There is a continuous debate among social-networking leaders about the best way to deal with trolls (users who intentionally post inflammatory, controversial, or offensive information), sock puppets (deceptive online identities), vandals (users who post false, extraneous, or nuisance edits to Wikipedia pages), and rats (users who post malicious software programs), as well as other efforts to subvert online content.[28] Some argue that the great strength of social networking is that it creates "open" systems that allow for self-correction. Individuals can more readily challenge inaccurate information and offer corrections. Recent research finds that Wikipedia maintains a high level of accuracy even though editing of its online entries is open to anyone.[29]
During the Iranian election protests, social-networking sites attempted to address the problem of misinformation. Twitspam set up a Web page titled "Fake Iran election Tweeters." The page contained a list of "possible fakes accounts and may have connections to the Iranian Security apparatus." The site added that, "This post will be updated as fake accounts are received. For those questioning the information here, we place accounts here that a) post multiple comments of the same sort (i.e., spam) and b) accounts that are obviously trying to entrap Twitter users who are tweeting from Iran or c) those who obviously are trying to spread mis-information. If we aren't 100% sure we will put in it the 'Suspected' list."[30] Media sites, such as FoxNews.com and CNN.com, vetted information posting stories to its news portals or used materials in its cable news coverage. The Huffington Post has established "citizen journalism publishing standards" on its Web site.[31]
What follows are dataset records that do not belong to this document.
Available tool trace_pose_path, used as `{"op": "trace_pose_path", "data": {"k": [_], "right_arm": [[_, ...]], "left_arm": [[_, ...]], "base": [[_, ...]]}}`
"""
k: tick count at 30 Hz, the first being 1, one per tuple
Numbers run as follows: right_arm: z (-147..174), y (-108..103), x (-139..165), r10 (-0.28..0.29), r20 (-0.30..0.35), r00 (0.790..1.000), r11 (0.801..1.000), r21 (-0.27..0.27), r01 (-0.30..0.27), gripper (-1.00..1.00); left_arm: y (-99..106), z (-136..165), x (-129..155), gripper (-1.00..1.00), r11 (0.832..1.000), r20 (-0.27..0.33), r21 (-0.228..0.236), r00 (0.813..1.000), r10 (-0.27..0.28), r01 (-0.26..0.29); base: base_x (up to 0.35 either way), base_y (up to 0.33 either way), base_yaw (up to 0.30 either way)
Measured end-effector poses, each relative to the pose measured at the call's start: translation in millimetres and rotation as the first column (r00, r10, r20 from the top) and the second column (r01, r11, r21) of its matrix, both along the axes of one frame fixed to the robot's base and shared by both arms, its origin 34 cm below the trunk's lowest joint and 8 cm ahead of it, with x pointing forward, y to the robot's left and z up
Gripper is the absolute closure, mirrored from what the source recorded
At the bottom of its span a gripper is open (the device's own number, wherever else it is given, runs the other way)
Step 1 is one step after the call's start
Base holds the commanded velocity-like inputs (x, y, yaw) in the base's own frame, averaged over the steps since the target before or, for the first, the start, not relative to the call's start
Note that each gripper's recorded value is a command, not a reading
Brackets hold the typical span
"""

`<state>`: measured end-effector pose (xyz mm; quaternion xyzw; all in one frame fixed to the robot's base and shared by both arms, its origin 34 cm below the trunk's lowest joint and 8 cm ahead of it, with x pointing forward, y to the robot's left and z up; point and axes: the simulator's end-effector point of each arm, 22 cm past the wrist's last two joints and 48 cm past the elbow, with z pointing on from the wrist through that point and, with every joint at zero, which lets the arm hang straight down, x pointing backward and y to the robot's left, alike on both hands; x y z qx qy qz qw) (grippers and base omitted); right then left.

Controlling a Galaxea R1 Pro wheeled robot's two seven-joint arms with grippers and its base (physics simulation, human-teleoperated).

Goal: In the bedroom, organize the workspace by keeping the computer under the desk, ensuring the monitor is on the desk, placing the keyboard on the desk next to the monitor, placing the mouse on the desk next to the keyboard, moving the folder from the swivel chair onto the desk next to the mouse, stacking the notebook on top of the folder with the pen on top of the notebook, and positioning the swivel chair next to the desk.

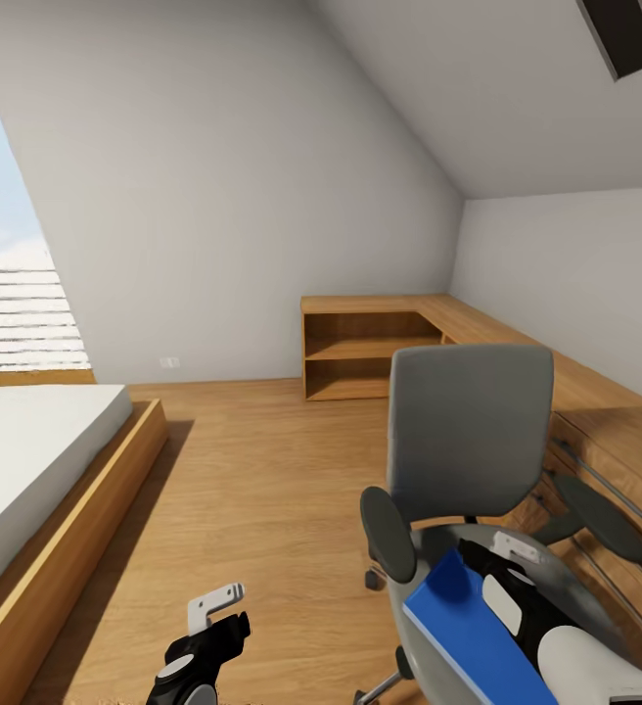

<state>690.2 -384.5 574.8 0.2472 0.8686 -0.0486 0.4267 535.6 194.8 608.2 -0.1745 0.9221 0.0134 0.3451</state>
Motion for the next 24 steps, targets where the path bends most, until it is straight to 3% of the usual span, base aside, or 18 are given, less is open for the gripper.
{"op": "trace_pose_path", "data": {"k": [9, 24], "right_arm": [[-0.4, 2.4, 0.2, 0.001, 0.000, 1.000, 1.000, 0.002, -0.001, -1.00], [-0.2, 1.4, 0.1, 0.000, 0.001, 1.000, 1.000, 0.003, 0.000, -1.00]], "left_arm": [[-0.3, 0.1, 0.0, -1.00, 1.000, 0.000, 0.000, 1.000, 0.000, 0.000], [-1.0, 0.5, 0.1, -1.00, 1.000, 0.001, 0.000, 1.000, -0.003, 0.003]], "base": [[0.000, 0.000, 0.227], [0.000, 0.000, 0.023]]}}
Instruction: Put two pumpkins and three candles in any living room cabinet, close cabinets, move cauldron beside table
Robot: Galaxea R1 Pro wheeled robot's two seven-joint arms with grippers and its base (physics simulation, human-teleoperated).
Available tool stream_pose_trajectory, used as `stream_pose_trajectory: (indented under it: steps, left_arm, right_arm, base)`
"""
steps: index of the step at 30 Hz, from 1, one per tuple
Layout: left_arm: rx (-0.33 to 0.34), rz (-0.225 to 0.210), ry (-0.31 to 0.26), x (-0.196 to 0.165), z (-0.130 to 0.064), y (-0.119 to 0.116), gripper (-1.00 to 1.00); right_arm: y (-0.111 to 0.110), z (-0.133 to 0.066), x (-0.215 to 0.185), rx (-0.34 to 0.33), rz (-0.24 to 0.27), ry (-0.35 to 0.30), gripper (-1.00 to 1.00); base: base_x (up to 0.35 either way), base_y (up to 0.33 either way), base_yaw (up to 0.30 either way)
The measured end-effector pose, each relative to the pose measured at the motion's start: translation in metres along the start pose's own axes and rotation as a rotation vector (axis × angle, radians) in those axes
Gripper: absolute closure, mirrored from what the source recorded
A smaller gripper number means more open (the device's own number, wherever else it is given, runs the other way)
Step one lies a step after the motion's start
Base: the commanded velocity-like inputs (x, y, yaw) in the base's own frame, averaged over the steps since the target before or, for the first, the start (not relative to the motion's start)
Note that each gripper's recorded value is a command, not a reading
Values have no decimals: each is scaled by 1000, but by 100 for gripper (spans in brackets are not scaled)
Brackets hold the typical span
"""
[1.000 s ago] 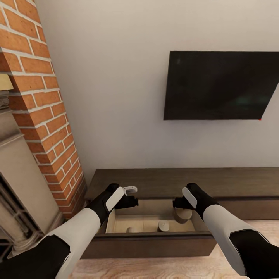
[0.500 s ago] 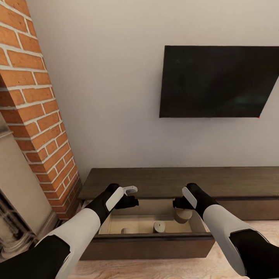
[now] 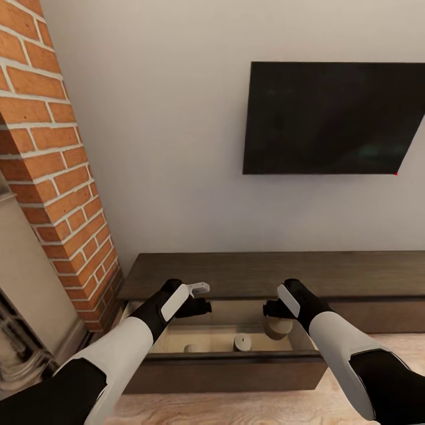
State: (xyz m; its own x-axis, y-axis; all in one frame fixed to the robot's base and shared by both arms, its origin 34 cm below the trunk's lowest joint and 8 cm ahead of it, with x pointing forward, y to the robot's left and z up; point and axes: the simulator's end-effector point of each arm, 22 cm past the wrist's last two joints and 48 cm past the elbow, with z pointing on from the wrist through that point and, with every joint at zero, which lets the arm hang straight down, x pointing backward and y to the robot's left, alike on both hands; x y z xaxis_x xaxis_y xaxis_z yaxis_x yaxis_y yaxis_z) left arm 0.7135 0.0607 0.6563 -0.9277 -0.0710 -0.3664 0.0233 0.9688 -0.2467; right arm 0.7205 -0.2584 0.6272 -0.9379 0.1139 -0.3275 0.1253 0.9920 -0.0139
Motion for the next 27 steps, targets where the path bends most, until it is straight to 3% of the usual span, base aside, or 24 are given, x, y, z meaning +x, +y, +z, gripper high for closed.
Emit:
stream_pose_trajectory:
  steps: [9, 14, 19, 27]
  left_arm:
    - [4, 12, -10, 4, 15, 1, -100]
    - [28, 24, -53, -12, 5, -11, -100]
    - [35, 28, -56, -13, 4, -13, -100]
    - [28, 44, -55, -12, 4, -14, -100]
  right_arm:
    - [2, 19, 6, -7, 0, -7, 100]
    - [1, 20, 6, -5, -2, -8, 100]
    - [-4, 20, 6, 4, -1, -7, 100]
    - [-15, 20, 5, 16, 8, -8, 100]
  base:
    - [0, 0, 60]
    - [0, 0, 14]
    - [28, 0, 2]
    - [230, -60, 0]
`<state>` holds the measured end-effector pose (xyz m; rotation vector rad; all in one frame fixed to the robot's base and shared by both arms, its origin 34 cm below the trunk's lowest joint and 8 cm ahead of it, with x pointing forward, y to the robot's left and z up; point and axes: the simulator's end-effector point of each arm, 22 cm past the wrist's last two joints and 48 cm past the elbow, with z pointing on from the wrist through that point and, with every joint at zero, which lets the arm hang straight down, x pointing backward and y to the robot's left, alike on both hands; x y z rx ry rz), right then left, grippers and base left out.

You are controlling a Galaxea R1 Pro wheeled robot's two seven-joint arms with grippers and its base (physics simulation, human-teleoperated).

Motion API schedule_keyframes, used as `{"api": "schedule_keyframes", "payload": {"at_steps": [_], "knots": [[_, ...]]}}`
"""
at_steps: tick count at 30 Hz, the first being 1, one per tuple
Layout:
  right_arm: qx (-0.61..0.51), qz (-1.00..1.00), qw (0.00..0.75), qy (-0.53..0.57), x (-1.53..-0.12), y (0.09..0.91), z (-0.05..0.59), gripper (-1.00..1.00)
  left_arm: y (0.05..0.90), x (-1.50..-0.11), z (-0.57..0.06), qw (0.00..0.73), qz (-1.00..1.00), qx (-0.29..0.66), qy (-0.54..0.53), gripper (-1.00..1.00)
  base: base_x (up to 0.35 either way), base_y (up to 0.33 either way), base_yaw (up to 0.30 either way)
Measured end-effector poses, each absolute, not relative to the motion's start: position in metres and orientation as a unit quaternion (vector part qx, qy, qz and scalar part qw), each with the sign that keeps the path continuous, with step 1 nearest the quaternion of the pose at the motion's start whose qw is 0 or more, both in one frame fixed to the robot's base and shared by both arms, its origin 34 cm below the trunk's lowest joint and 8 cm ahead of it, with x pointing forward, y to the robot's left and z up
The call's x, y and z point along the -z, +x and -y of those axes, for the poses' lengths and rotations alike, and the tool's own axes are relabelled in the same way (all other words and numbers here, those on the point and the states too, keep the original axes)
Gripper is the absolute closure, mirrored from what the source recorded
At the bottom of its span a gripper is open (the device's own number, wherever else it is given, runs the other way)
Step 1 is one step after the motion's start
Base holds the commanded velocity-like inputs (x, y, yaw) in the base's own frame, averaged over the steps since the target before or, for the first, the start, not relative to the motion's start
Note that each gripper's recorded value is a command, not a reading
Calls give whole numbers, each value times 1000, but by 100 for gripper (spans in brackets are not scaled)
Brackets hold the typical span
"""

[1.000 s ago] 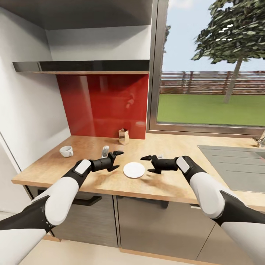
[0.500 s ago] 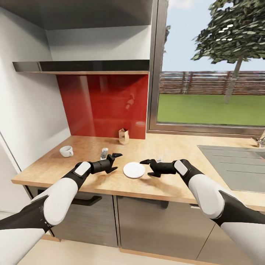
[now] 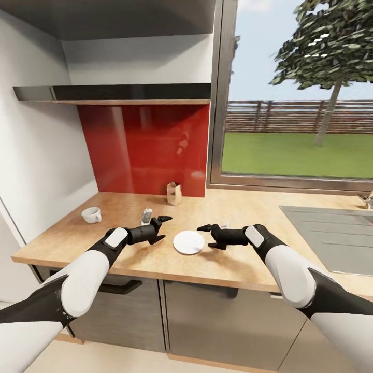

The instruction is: Set up a coffee station on the kitchen countertop: keep the coffee maker on the countertop, move the bottle of coffee from the kitchen shelf to the counter next to the coffee maker, place a paper coffee filter on top of the coffee maker, put the saucer next to the coffee maker with the coffee cup on the saucer, and place the electric kettle next to the coffee maker.

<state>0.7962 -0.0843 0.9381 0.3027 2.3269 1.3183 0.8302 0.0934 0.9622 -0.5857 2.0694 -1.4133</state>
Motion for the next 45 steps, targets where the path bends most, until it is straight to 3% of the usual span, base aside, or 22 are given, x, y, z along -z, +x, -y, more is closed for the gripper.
{"api": "schedule_keyframes", "payload": {"at_steps": [45], "knots": [[-461, -854, 210, 116, -929, 793, 68, -100, 823, -952, -83, 275, -797, 503, -188, -100, 7, 0, 0]]}}
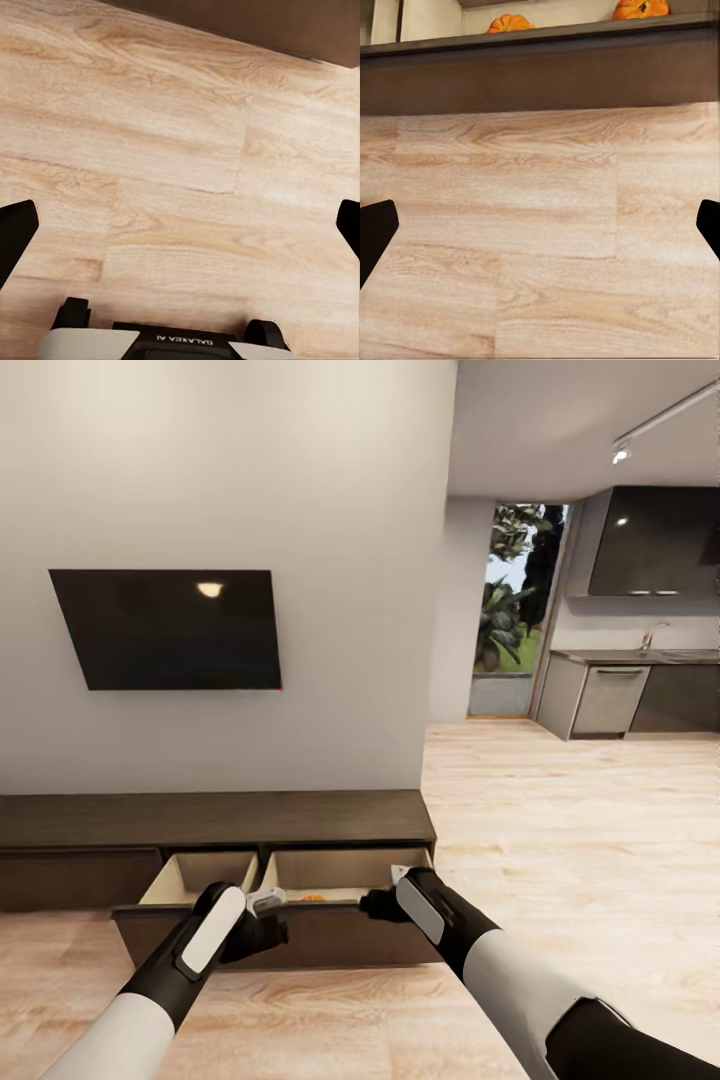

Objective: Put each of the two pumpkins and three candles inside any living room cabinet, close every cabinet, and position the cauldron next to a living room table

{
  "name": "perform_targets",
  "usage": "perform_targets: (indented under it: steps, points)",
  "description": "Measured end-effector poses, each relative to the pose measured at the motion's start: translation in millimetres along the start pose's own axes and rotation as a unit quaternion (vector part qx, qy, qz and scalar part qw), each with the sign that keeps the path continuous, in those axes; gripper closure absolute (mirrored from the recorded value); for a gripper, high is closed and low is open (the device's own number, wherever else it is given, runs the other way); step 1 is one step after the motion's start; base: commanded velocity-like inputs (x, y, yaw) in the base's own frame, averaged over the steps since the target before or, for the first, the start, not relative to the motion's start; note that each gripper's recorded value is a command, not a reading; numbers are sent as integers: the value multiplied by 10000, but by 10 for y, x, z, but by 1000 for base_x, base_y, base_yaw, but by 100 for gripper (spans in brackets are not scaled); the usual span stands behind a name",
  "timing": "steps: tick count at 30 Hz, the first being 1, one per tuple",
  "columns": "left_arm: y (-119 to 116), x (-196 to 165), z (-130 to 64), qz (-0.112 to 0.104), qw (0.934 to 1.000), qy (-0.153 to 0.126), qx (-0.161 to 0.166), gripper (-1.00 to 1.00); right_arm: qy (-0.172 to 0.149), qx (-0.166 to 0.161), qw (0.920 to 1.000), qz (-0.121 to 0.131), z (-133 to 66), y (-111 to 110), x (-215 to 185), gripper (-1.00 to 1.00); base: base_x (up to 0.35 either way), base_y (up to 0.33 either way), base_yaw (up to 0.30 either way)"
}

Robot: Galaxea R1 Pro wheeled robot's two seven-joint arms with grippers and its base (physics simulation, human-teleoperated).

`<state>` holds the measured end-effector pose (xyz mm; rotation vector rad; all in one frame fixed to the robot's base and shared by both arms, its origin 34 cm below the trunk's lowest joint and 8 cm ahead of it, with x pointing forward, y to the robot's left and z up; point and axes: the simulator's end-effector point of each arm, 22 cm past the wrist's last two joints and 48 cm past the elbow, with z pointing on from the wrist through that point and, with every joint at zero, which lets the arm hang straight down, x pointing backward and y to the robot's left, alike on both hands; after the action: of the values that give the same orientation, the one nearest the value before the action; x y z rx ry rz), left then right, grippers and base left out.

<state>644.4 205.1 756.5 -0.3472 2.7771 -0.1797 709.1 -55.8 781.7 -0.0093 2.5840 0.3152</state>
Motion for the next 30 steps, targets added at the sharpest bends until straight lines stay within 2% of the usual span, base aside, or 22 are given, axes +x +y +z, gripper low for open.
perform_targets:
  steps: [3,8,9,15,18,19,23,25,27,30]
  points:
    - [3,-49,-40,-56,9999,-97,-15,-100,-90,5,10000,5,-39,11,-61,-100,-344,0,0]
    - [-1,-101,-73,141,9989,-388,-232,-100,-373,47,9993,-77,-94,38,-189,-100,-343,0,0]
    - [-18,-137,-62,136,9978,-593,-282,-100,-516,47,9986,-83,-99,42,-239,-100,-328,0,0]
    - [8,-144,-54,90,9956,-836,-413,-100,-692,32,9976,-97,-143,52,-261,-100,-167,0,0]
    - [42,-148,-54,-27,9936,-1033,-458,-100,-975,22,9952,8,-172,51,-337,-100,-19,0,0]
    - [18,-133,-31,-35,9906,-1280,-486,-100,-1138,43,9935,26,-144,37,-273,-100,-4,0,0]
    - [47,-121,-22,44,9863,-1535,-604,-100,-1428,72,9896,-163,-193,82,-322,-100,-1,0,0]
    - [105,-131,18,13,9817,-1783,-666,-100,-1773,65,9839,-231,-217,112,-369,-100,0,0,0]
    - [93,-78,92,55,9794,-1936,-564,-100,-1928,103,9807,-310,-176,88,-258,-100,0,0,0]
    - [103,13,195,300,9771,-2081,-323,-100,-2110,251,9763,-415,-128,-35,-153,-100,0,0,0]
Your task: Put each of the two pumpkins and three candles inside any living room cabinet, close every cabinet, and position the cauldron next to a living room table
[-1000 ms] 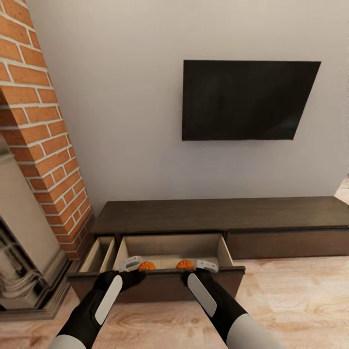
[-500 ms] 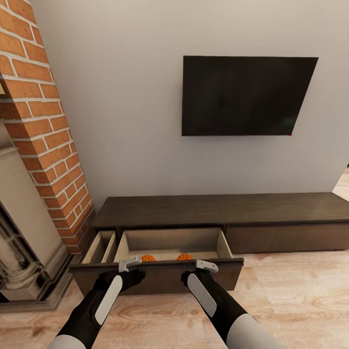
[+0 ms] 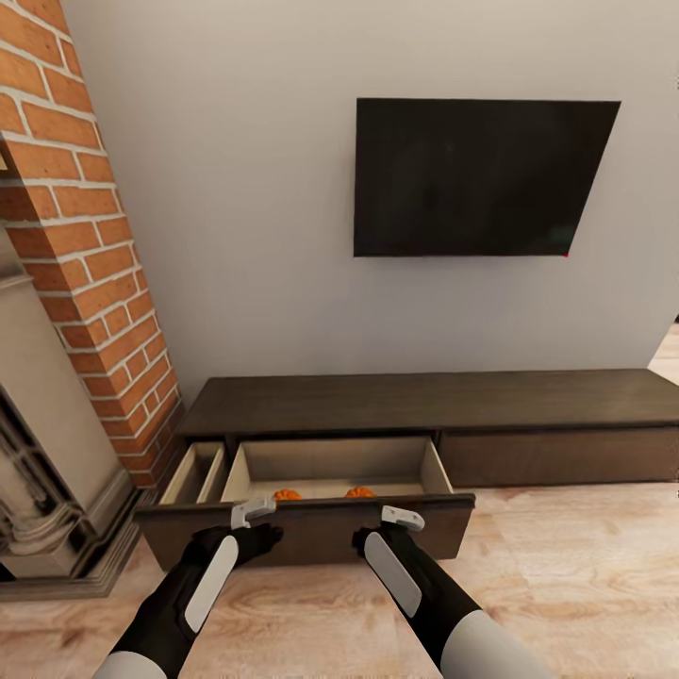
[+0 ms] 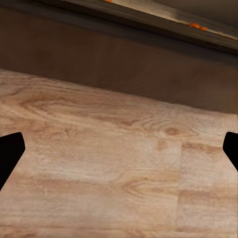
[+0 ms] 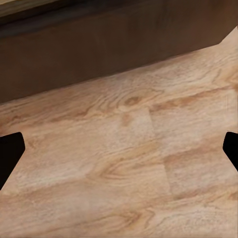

In addition to combating suspected Iranian government disinformation, social-networking tools have also been used to organize attacks on the regime Web sites and databases. These attacks, often referred as "Hacktivism," include denial-of-service attacks, disrupting Web sites and databases, and distributing disruptive software.[32] According to the Associated Press, one team of hackers developed and distributed software to bypass Iranian government censorship software.[33]
Lessons Learned
Claims about the revolutionary power of social-networking tools began within days of the protests. Well-known blogger and veteran journalist Andrew Sullivan wrote that, "[y]ou cannot stop people any longer. You cannot control them any longer. They can bypass your established media; they can broadcast to one another; they can organize as never before."[34] While it is premature to forecast a global changing political order based on the anecdotal and unstudied events from the days following the Iranian election, available data does suggest some tentative conclusions:
Geography Matters. It is probably wrong to assume that the trends and impacts of social networking will map out equally well across the globe. The availability of the Internet in Iran (though significant by standards in the Middle East) trails the U.S., Europe, and parts of Asia significantly. Additionally, Iranian infrastructure, while rapidly growing, does not provide most Iranians with access to broadband. Yet, through the Iranian diaspora, Iran's citizens achieved a global reach out of proportion to the nation's infrastructure. This phenomenon suggests that other nations with large diaspora populations, such as "labor frontier" countries including Morocco, Egypt, Turkey, Mexico, and the Philippines (which provide much of the world's mobile work force), could also well exhibit online social-networking behaviors more similar to nations with high levels of Internet penetration.
Another factor that perhaps made Iran unique was the character of its civil society. Since government controls state media, Iranians increasingly looked to social-networking tools to create a private sphere where they could discuss issues of politics, culture, sports, and religion. Even though government censorship also existed online, Iranians had fewer inhibitions to employing these tools during crisis, since they were comfortable with them in everyday life.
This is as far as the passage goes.